- [Activity]
Copy nothing past the line containing "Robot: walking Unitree". Transcribe every line of the listing below up to and including it, from the first, except pictures.

- [Input data]
--- START ---

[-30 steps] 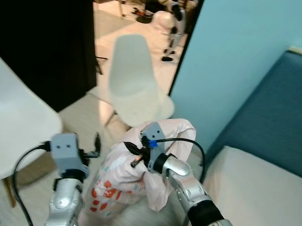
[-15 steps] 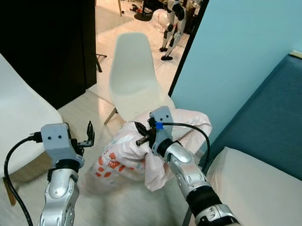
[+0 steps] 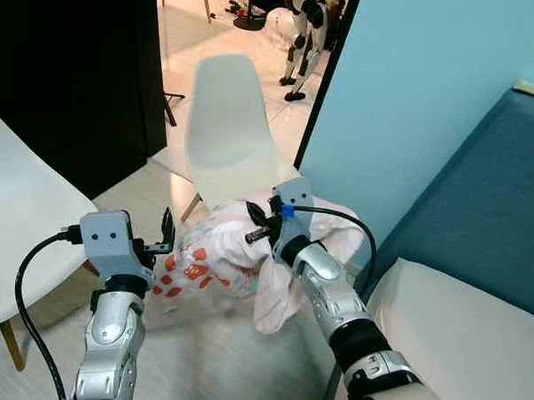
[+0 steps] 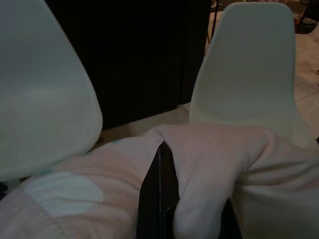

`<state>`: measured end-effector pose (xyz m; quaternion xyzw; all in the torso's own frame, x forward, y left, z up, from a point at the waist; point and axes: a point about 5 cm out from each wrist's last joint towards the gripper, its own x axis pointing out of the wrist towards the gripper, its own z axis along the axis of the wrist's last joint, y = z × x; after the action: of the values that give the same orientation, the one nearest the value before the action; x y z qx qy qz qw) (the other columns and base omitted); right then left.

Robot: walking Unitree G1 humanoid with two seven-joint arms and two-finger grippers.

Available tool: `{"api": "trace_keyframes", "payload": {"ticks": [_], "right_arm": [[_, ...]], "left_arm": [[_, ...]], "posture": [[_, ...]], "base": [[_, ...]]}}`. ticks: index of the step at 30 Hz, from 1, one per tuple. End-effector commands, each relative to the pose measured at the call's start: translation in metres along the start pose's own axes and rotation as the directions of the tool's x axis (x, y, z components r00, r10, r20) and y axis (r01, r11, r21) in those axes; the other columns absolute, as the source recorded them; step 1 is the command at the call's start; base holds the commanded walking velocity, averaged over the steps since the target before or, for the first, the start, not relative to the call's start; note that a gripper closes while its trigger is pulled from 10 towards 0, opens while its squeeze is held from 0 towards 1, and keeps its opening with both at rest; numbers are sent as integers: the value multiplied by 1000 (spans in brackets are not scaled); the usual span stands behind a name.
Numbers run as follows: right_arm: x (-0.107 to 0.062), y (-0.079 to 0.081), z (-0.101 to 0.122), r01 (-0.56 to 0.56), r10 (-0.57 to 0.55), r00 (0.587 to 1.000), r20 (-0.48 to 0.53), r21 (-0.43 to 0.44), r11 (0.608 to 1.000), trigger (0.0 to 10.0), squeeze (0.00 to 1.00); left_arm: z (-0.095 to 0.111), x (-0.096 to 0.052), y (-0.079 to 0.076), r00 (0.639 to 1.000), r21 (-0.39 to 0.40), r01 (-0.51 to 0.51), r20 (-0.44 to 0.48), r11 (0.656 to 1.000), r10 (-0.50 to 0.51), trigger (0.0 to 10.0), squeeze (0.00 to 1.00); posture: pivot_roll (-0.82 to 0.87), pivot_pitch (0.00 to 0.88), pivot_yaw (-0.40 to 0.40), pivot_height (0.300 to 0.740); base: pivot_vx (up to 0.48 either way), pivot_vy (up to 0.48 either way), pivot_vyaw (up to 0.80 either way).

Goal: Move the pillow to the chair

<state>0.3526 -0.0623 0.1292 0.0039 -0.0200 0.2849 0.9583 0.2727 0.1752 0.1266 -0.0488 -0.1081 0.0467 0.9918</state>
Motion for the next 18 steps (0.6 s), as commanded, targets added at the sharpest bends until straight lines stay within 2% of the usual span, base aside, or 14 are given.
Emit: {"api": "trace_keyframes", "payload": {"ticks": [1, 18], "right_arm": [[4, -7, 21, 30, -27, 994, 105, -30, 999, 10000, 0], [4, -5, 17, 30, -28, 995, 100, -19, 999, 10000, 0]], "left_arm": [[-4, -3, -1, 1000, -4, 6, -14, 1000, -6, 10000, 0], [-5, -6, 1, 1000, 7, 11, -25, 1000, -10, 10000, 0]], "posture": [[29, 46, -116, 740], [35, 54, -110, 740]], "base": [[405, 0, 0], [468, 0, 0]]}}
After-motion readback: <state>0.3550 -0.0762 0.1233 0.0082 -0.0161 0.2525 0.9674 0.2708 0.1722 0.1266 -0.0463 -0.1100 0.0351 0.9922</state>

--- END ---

- [Solution]
[-30 steps] 
[-15 steps] 
[+0 steps] 
[+0 steps] 

`<state>`: measured end-effector pose (xyz m; quaternion xyzw; all in the torso's own frame, x forward, y left, z up, from a point at the waist; point and axes: a point about 5 cm out from each wrist's last joint towards the gripper, its own x axis pointing out of the wrist towards the gripper, its own z axis along the axis of the wrist's last joint, y = z × x; after the action: of the values that give the same orientation, the one nearest the value before the action; x y z qx qy qz qw) (the other columns and base omitted); right then left.

Robot: walking Unitree G1 humanoid with two seven-joint arms and two-finger grippers.

This answer requires no further additions.